Ce livre, c’est l’histoire des douze années d’Abdullah Gül au pouvoir racontées par un témoin privilégié. Fondateur puis Premier ministre issu de l’AKP (Parti de la justice et du développement) en 2002, ministre des Affaires étrangères à partir de 2003, il devient en 2007 le onzième président de la République de Turquie. Pendant toutes ces années, Ahmet Sever l’a accompagné et l’a conseillé.
On se souvient de la déception d’Abdullah Gül devant l’irrespect de certains membres de l’AKP à son égard et de ses adieux amers (définitifs ?) à la vie politique turque en août 2014. Si la parution du livre devait avoir lieu quelques semaines avant les élections, l’ancien président a prié l’auteur d’attendre, expliquant “[il] ne souhaitait pas de polémique politique avant les élections”, rapporte le journal Cumhuriyet. “Les vérités qui sont portées au grand jour sont assez percutantes pour influencer le résultat des élections”, explique Ahmet Sever dans une interview au journal Hürriyet, publiée hier.
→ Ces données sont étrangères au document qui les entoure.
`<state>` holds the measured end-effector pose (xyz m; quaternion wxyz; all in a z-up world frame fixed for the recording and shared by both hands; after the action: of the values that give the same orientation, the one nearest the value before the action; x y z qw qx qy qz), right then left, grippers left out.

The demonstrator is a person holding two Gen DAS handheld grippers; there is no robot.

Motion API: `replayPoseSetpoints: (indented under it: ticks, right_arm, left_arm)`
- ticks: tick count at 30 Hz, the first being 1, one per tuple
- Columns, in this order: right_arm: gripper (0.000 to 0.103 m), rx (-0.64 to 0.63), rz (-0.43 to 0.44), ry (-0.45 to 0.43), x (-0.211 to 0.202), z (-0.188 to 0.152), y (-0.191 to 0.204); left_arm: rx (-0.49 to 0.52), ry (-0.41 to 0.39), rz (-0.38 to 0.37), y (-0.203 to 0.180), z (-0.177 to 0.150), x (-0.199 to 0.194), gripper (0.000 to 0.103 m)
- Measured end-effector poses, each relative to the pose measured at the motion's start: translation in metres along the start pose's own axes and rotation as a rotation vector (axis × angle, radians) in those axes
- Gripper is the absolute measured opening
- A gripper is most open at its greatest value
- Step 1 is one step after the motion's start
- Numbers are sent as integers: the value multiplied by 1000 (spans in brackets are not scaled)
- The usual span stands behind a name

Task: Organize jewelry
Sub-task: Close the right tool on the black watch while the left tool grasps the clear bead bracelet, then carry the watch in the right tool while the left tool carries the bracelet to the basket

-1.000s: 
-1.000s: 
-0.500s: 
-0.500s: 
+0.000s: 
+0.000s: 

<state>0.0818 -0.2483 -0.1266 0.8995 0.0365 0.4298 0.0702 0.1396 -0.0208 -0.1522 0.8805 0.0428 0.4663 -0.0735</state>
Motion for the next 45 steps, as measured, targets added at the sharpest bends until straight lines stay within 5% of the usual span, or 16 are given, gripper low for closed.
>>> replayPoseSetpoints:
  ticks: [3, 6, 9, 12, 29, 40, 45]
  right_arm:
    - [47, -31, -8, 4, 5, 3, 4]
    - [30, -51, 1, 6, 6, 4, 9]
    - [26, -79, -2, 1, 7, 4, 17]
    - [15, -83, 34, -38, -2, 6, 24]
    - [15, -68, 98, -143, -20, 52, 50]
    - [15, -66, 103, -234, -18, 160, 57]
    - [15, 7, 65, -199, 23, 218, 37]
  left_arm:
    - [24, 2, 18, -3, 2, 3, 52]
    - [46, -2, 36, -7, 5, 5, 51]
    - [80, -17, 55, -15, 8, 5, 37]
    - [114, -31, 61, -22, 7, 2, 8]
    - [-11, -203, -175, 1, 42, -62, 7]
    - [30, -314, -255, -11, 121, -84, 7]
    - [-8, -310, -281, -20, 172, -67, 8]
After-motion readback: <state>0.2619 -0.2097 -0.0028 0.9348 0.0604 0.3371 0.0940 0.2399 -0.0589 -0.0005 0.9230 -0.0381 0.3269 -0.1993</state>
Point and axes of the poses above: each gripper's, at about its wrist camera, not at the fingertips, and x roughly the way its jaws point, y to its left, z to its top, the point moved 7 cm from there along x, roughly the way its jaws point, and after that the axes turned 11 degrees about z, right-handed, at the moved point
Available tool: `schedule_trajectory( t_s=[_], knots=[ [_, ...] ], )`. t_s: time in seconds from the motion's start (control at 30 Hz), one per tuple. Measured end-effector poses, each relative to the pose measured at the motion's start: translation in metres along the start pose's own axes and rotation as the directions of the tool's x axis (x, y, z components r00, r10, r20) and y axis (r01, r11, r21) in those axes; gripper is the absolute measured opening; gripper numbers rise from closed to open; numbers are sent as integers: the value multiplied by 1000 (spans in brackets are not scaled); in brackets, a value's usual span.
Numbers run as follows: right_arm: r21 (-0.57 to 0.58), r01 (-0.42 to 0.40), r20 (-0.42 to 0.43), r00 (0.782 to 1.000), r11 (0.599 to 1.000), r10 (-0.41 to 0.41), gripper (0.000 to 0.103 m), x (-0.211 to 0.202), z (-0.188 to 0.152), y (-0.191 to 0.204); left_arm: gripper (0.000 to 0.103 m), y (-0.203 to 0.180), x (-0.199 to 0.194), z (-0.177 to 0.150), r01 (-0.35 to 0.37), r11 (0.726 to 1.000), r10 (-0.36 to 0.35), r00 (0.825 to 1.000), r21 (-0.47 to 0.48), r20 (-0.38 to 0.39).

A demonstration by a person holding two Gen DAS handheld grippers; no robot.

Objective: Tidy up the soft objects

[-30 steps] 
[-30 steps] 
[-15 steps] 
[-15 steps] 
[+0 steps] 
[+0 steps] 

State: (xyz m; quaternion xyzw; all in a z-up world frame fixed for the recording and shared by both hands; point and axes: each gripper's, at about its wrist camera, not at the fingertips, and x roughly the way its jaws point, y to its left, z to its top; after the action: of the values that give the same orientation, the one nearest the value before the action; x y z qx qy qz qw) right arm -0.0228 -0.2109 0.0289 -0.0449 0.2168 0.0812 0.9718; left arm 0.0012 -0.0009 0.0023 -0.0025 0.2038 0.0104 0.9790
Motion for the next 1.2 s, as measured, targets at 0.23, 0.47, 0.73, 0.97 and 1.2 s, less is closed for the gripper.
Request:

Cette publication intervient néanmoins à un moment critique du jeu politique – perte de la majorité absolue par l’AKP aux élections législatives, coalition incertaine – et à l’heure où, justement, les regards se tournent à nouveau vers l’ancien président. Pourrait-il encore jouer un rôle dans la politique turque ? Pourrait-il servir “de catalyseur dans la constitution d’une éventuelle coalition” ? s’interroge Cumhuriyet, et beaucoup d’autres avec lui.
2010 : la rupture
D’après Ahmet Sever, Abdullah Gül et Recep Tayyip Erdoğan entretenaient de très bons rapports dans les premières années. Il qualifie même la période 2002-2009 “d’âge d’or” de leur relation. Celle-ci a commencé à se détériorer à partir de 2009-2010, où “un retour en arrière a été amorcé” après des années de réformes démocratiques.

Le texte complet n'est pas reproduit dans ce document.